ASSIGNMENT:
Please copy the listing that follows exactly, leaving out any pictures.

INFORMATION SUPPLIED:
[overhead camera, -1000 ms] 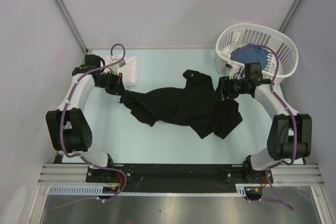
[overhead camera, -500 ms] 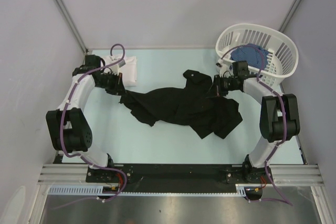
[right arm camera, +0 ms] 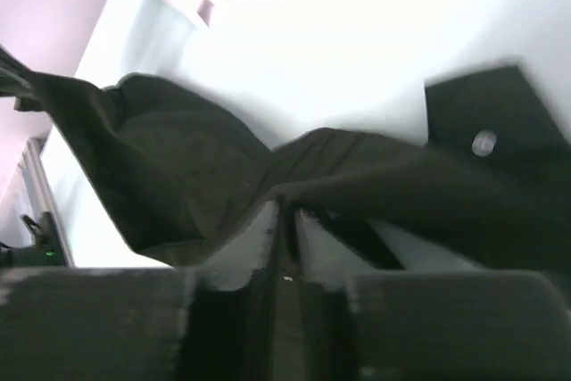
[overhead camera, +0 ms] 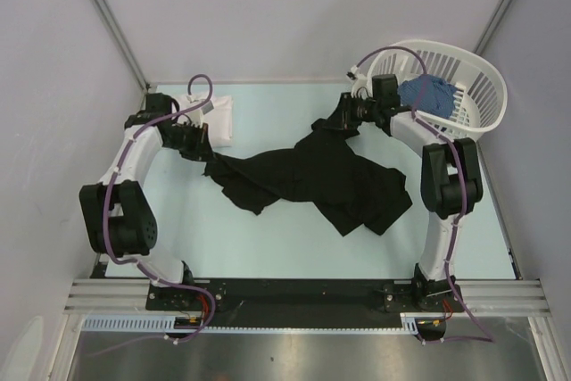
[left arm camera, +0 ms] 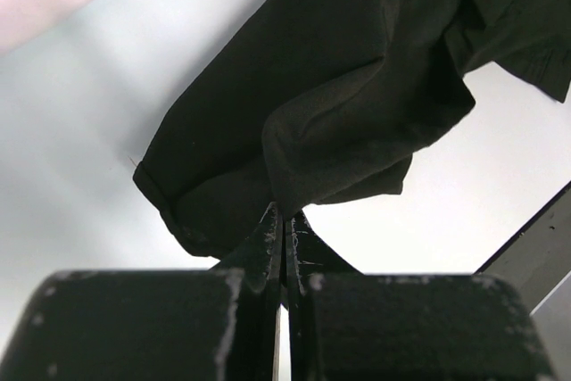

ANSWER SECTION:
[overhead camera, -1000 ms] 
[overhead camera, -500 ms] 
[right arm camera, +0 ms] 
[overhead camera, +0 ms] 
[left arm camera, +0 ms] 

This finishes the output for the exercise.